Âyetlerde de görüldüğü gibi,
söylenmek istenen şey; Peygamber’in “ben sâdece bir tebliğciyim, âyetleri
duyururum ve gerisine karışmam” demesi değildir ve âyetlerde de bundan
bahsedilmez. Âyetlerin tamâmını okuduğumuzda yada âyetleri bağlamları yâni
siyâkı ve sibâkı ile birlikte okuduğumuzda, Peygamber’in, İslâm’ı apaçık
anlattıktan sonra söylediği şey; “eğer Allah’ın emrettiği yapılmazsa,
Allah’ın azâbıyla karşılaşırsınız, ben sizi İslâm’a inandırmak için zorlayacak
değilim, tebliğimi, açıklamalarımı ve dâvetimi yaparım, gerisi Allah’a
kalmıştır” demektir. “Allah’ın emirlerini yerine getirmeyenlerin cezâ
göreceğini” söylemektedir. Tabi Peygamber, Allah’ın emrettiklerini en başta
kendisi yapar. Yoksa karşıdaki muhâtap “sen niye yapmıyorsun” demez mi?. Peygamber’in
Kur’ân’ı kavlî olarak açıklamasından başka her konuda fiîli örneklik yapması da
görevidir. Hattâ peygamberlerin ana görevleri, şu âyette söylendiği gibi,
sosyâl kültürel, ekonomik, hukûki ve siyâsi tüm yönleriyle bir devlet kurmak ve
medeniyet başlatmaktır:
“Allah, dinden
Nûh’a vasiyet ettiği (farz kıldığı)
ettiği, sana vahyettiğimiz, İbrâhim’e, Mûsâ’ya ve Îsâ’ya vasiyet ettiğimiz (farz
kıldığımız) ‘Allah’ın dînini hayâta
egemen kılın (ekîmûd dîn) ve bu konuda görüş ayrılığına düşmeyin’ direktifini sizin için bir ‘hayat düsturu’
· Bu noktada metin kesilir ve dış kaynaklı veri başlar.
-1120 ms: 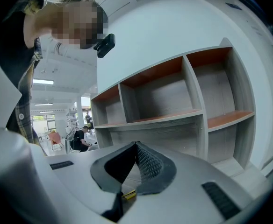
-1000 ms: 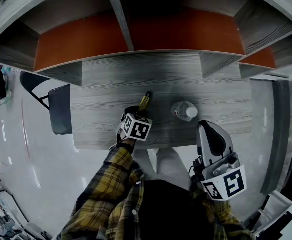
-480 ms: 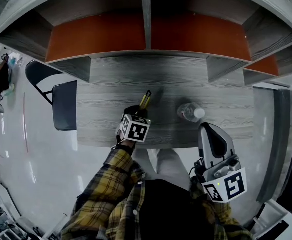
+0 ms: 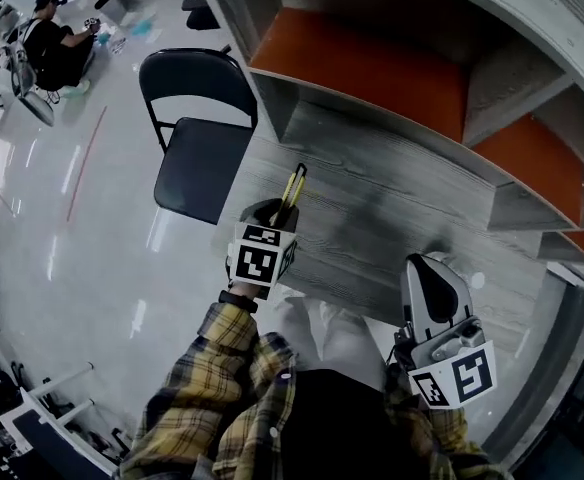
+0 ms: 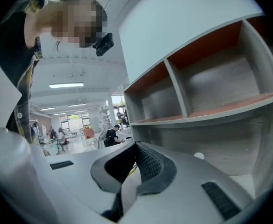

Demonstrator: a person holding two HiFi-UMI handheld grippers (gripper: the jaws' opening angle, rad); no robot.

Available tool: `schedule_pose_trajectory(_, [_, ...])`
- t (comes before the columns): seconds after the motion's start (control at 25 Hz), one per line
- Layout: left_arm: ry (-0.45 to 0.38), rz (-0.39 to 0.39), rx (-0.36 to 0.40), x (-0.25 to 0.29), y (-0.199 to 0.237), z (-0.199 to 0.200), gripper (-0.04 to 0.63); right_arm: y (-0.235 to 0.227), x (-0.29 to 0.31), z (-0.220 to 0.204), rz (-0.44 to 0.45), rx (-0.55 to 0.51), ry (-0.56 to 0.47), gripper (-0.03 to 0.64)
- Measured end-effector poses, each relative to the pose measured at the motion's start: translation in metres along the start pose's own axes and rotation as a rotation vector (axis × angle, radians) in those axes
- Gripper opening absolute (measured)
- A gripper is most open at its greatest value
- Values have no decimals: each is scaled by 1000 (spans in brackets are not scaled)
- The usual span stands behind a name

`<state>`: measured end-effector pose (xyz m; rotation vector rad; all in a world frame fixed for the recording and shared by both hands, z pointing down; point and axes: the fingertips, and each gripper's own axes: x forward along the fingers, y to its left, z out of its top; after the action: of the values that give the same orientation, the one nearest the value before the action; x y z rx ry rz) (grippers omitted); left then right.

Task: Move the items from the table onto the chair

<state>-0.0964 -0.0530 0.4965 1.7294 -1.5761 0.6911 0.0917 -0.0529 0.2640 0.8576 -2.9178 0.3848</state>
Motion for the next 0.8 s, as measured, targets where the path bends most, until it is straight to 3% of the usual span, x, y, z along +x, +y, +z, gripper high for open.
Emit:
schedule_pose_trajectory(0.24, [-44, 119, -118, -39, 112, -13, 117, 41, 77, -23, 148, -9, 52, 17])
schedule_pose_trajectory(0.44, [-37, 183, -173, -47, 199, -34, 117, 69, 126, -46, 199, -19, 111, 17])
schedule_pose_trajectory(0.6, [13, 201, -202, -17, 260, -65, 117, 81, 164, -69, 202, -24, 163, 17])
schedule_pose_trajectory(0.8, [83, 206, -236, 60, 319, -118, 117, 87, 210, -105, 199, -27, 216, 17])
olarak öngördü. Fakat kendilerini çağırdığın bu düstur Allah’a ortak
koşanlara ağır geldi. Allah dilediğini kendisine seçer ve kendisine
yöneleni de doğru yola iletir” (Şûrâ 13).
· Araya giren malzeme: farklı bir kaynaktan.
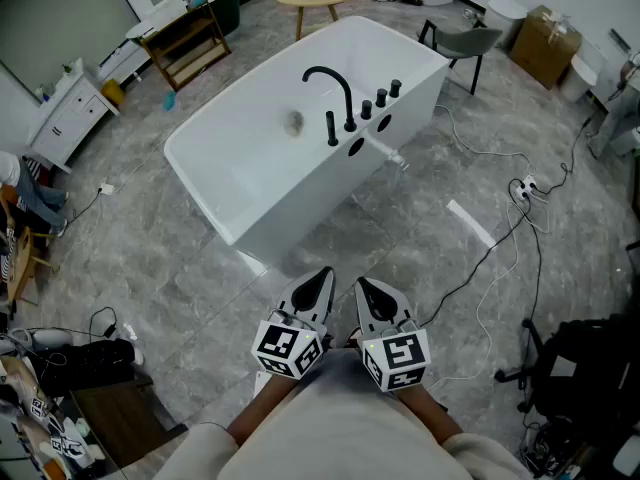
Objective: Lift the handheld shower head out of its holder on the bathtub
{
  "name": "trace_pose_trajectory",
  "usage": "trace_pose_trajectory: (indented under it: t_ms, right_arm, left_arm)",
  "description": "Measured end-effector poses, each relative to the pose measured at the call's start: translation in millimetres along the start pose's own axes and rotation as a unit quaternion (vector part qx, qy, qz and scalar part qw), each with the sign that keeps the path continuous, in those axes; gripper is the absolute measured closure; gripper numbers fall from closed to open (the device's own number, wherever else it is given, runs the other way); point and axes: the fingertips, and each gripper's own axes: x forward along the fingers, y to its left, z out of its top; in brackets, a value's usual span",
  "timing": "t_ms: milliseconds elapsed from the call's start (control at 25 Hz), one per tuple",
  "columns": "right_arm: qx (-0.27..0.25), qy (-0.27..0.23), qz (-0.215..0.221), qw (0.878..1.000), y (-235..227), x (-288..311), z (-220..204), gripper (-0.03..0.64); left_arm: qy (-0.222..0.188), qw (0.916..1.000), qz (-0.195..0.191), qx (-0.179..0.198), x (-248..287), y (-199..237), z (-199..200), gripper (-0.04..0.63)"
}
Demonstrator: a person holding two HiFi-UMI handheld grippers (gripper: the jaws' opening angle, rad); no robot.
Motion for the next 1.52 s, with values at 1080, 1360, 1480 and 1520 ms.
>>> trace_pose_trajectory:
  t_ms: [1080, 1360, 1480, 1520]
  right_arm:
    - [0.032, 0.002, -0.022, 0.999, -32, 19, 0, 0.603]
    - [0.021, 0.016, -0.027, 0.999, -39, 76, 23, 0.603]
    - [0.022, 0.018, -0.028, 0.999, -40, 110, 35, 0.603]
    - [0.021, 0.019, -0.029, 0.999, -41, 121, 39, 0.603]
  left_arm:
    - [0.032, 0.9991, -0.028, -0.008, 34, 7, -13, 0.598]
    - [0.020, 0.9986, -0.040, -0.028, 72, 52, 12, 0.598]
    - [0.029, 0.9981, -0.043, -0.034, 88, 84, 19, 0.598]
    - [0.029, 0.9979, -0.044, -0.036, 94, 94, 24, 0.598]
Bir kitapta bu konuda şunlar
söylenir:
“Allah Resûlü’nün tek görevinin
tebliğ olduğunu ifâde eden âyetler, inanmamakta direnen Mekke’li müşriklere
karşı Hz. Peygamber’i teselli etmeyi amaçlar. Kur’ân-ı Kerîm ‘resûl’ün, âyetleri
okumak/tebliğ etmek, kötülüklerden arındırmak ve Kitâb ve hikmeti öğretmek
(3/Âl-i İmrân:164; 2/el-Bakara: 151; 62/el-Cumu’a: 2) olmak üzere üç farklı
görevinden söz eder. Burada, Kitâb’ı öğretmekle tebliğin kastedildiği iddia
edilebilirse de, Kitâb’dan ayrı hikmetten söz edilmesi her hâlükârda îzâh
edilmelidir. Hikmetin, Kitâb’dan ayrı olması ‘Kitâb dışında Hz. Peygamber’in
öğrettiği’ bir şeyler olmasını gerektirir. Dolayısıyla âyetlerde geçen
‘Resûl’ün sâdece ‘vahyi tebliğ eden kimse’ olduğunu söylemek konuyla ilgili tüm
âyetleri dikkate almamak anlamına gelir.
Ayrıca ‘her
resûlü, vahiylerimizi kolayca anlatıp açıklayabilmesi için kendi milletinin
diliyle gönderdik’ (14/İbrâhim: 4; ayrıca bk. 16/en-Nâhl: 44, 64) gibi
âyetlerde Resûl’ün gönderilen vahiyleri açıklama görevinden
bahsedilir. Bu âyetlerde geçen açıklama (tebyîn) ifâdesinin de iletmek (tebliğ)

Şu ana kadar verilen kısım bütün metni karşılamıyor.